Showing up for work on time, working hard and living by the rules of the game helped him to learn a lot of life’s lessons on the greens at an early age, he says.

“I think my passion for golf has touched every aspect of my life,” Coates says. “I’m very, very lucky.” NH

Caddyshack Meets Porky’s?The screenplay is just waiting to be written.

Those were more civil times, back in the early 20th century when the White Mountain caddy camps were in full swing. But just imagine the effects of luring hundreds of high-spirited young men, many from big city neighborhoods, to the wilderness of New Hampshire’s North Country, then pairing them up with the Brahmins and gentry who played the manicured fairways of the Grand Hotels. There’s got to be a movie script in there somewhere.

And the plot points for that script have probably been discussed hundreds of times at the regular reunions of the caddy camps hosted at places like The Maplewood Hotel and Country Club and The Balsams, where a 40th anniversary reunion was hosted in 2000.

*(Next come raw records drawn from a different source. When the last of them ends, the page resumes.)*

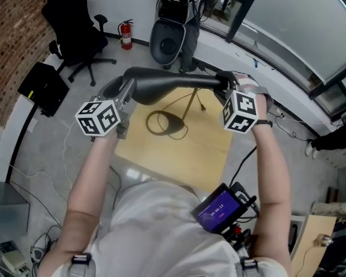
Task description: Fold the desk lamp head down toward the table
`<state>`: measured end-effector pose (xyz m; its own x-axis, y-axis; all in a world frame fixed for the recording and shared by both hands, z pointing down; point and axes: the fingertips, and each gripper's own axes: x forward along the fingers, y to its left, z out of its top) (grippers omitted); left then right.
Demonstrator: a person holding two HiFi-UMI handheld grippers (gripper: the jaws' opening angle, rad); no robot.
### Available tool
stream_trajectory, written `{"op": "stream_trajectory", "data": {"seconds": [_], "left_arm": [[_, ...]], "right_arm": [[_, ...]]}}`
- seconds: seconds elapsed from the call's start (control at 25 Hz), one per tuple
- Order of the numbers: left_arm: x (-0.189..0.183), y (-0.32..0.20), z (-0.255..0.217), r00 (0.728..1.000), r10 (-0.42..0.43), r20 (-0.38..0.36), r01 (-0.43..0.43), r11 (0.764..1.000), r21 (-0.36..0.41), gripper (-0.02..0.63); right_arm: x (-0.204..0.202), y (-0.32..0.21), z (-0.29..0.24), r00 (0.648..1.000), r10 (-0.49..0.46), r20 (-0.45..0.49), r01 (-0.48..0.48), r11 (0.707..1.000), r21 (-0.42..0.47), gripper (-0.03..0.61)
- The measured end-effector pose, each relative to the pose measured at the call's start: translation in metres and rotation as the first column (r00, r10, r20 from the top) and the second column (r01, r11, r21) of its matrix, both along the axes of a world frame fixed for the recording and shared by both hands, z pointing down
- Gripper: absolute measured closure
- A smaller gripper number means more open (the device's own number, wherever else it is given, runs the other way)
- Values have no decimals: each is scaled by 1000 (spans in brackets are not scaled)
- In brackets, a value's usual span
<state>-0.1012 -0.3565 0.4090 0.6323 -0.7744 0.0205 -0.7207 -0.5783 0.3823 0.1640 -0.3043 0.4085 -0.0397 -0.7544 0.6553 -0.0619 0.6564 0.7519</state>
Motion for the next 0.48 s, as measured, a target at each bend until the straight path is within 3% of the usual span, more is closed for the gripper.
{"op": "stream_trajectory", "data": {"seconds": [0.48], "left_arm": [[3,0,28,999,24,-43,-27,998,-54,436]], "right_arm": [[-2,0,-6,995,-11,-102,13,1000,21,360]]}}
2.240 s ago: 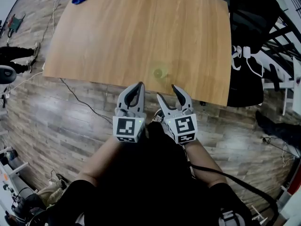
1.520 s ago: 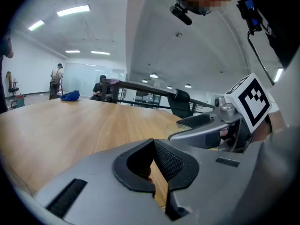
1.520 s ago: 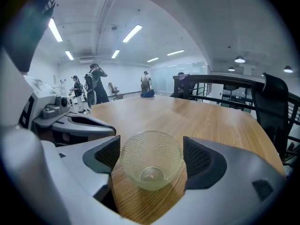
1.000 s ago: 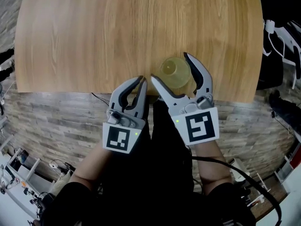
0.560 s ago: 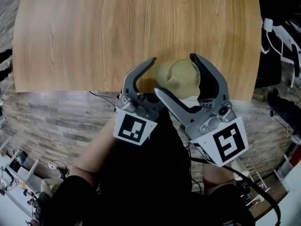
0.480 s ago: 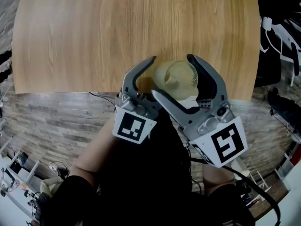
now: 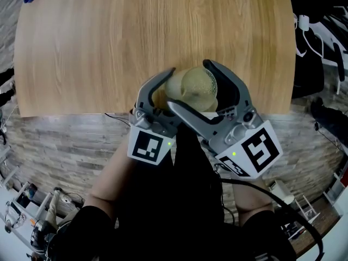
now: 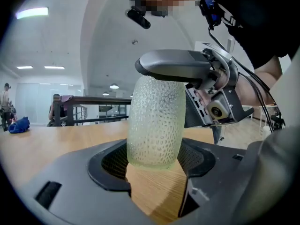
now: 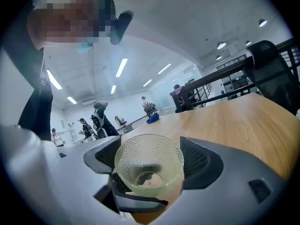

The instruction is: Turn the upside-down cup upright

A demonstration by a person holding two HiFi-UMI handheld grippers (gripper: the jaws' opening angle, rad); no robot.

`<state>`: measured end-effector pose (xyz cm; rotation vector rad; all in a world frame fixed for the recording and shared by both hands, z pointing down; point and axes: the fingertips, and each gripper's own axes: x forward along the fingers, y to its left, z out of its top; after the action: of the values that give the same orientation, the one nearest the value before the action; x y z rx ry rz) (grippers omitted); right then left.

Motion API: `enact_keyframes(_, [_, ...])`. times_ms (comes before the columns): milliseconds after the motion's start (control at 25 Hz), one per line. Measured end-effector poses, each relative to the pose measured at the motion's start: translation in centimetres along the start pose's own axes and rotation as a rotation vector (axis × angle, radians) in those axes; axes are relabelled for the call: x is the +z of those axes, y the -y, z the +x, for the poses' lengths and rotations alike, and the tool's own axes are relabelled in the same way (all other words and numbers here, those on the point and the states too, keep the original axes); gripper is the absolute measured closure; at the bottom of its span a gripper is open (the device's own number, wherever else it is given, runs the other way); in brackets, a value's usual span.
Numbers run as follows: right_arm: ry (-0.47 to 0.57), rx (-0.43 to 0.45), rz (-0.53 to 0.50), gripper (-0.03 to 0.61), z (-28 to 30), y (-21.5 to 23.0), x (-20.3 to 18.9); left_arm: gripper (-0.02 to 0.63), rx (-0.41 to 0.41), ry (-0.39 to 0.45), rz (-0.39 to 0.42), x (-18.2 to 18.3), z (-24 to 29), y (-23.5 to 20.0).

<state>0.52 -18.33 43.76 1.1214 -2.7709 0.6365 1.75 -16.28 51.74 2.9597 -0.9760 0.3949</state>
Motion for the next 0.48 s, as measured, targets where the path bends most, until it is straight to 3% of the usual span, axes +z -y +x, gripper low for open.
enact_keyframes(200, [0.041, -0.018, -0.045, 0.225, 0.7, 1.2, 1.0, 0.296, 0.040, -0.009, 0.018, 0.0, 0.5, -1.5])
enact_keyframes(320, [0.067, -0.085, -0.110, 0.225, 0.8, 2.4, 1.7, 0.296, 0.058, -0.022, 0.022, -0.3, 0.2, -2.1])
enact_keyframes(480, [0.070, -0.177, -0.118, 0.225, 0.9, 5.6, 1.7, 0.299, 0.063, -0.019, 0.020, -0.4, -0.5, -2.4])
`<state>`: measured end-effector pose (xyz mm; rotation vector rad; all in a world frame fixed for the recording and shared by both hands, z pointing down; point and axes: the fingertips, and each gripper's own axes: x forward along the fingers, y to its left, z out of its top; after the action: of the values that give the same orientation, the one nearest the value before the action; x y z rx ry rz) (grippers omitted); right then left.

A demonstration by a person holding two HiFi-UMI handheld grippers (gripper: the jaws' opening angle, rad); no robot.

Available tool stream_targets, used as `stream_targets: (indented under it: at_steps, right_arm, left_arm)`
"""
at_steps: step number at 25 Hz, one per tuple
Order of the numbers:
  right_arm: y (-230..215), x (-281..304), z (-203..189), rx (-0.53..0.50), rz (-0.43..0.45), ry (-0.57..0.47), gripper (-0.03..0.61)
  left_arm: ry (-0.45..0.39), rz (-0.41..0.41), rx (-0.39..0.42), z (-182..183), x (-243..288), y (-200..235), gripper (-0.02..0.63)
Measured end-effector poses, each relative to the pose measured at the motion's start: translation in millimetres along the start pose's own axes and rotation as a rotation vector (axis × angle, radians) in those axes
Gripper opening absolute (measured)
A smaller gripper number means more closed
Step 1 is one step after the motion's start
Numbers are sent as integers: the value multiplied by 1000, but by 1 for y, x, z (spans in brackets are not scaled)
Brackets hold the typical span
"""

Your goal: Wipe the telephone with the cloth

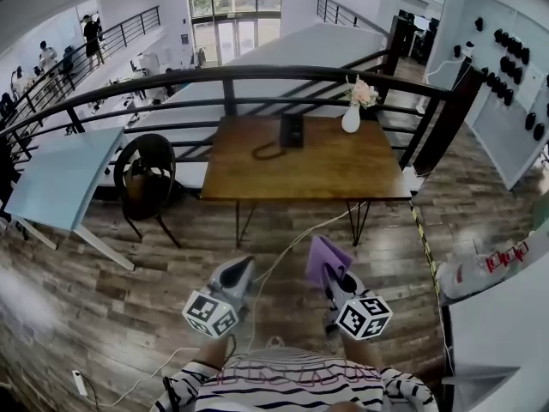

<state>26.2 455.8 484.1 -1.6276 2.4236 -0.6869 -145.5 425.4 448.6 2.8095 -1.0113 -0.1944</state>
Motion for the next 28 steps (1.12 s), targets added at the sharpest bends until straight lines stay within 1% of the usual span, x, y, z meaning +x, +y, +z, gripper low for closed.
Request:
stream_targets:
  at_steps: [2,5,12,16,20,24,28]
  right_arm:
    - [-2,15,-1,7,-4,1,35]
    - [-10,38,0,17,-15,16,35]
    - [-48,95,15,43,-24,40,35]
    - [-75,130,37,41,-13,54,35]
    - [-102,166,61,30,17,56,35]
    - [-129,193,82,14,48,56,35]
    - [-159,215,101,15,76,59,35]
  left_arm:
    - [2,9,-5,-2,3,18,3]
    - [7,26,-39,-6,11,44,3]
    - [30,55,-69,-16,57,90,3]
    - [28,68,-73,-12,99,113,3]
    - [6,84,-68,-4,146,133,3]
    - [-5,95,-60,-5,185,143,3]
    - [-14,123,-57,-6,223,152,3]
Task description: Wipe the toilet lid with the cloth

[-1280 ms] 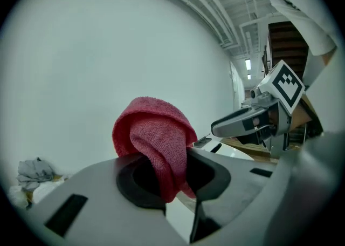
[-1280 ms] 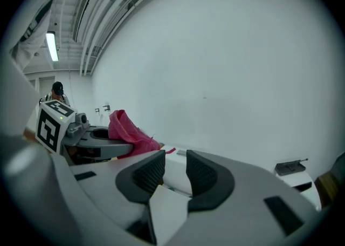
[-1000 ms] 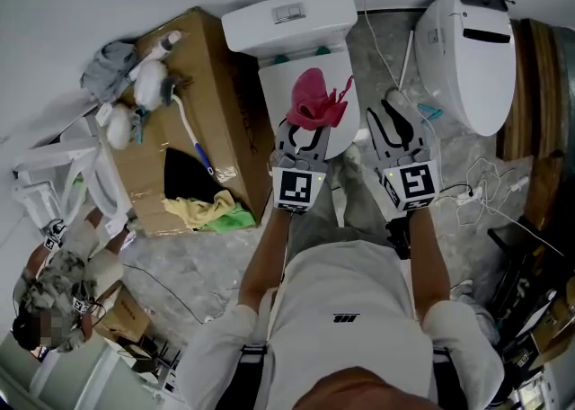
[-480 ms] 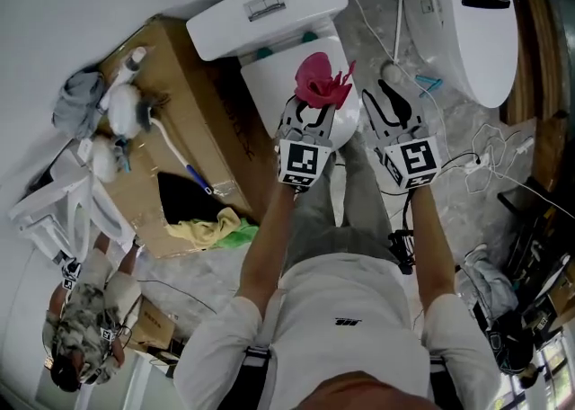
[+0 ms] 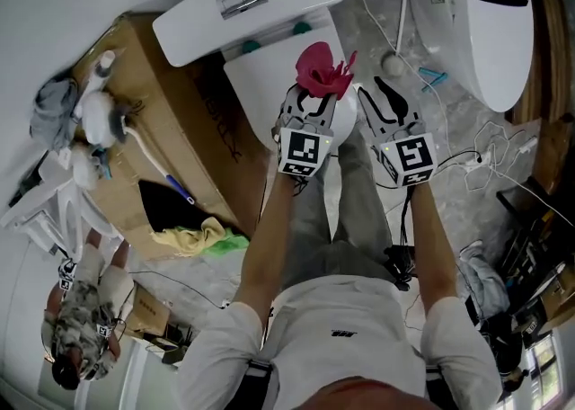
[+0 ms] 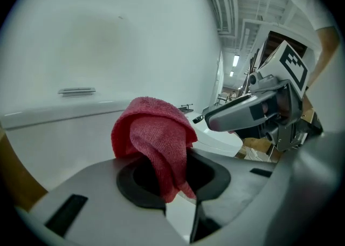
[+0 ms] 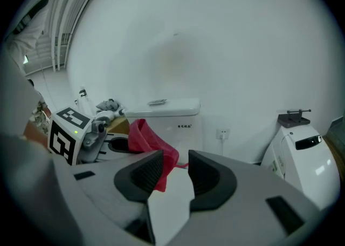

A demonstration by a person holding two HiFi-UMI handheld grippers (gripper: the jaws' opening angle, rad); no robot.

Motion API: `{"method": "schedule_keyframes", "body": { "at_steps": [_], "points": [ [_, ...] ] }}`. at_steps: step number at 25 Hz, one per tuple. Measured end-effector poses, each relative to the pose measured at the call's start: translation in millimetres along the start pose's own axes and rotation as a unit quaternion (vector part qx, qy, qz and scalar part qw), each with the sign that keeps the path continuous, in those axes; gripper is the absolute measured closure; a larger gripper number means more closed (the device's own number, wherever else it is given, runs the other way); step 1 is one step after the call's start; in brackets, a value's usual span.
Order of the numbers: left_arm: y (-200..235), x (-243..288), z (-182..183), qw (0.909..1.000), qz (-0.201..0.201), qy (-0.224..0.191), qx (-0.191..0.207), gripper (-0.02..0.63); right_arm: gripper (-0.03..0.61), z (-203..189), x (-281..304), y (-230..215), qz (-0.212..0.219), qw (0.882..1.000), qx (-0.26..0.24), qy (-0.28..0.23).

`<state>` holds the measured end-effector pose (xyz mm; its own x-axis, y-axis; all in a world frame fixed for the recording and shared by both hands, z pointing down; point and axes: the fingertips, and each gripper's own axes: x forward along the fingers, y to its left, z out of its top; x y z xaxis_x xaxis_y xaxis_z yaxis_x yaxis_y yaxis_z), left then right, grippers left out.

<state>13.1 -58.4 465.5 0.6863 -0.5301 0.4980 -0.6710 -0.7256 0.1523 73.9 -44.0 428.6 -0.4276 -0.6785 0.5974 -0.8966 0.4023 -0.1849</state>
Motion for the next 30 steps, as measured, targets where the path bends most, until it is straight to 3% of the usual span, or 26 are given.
{"method": "schedule_keyframes", "body": {
  "at_steps": [14,30],
  "points": [
    [-15,95,-44,0.9996,-0.017,0.021,0.002,0.506,0.437,-56,39,-46,0.041,0.999,0.003,0.027],
    [-11,171,-105,0.9982,-0.032,0.051,-0.003,0.506,0.437,-108,77,-82,0.035,0.998,-0.006,0.051]
  ]
}}
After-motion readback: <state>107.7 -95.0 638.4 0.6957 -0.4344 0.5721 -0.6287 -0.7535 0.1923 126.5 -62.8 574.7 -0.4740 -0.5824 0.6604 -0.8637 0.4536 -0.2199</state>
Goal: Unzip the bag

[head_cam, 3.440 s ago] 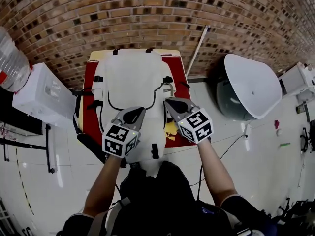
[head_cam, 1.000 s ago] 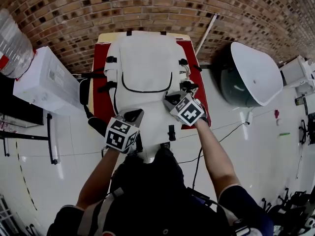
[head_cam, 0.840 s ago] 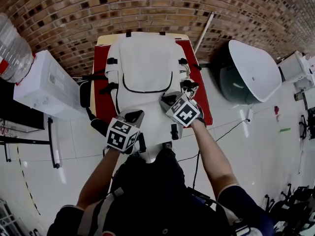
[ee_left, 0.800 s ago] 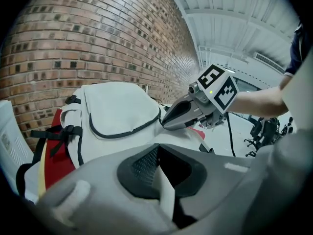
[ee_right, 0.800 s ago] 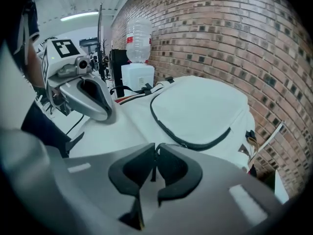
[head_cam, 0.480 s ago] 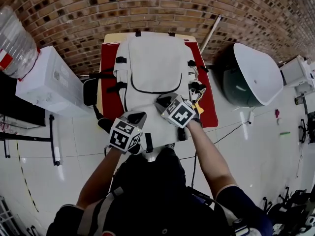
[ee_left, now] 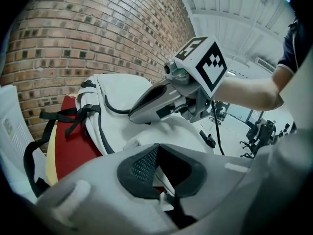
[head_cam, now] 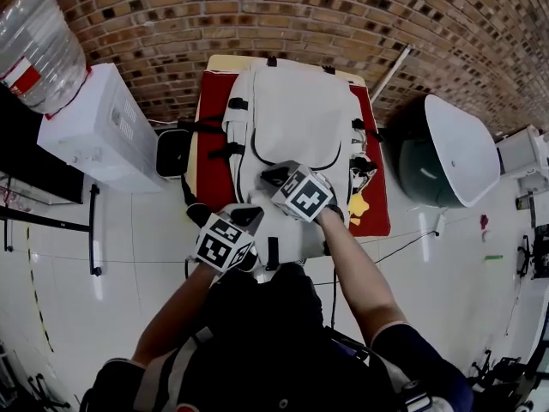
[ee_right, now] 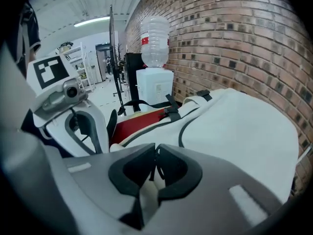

The Maplewood and the Mt. Washington courses benefited early on from a famous Boston institution, The North Bennet St. Industrial School. Now a school for fine craftsmen, it was early on a place for the children of immigrants, mostly Italians, to assimilate. Many of these were the hard-knocks kids of Boston’s inner city neighborhoods, so it’s safe to assume there were some high jinx and mischief going on in the tent cities and cabins after the sun set on the links.

It’s a great New Hampshire story, waiting to be told by some aspiring scriptwriter.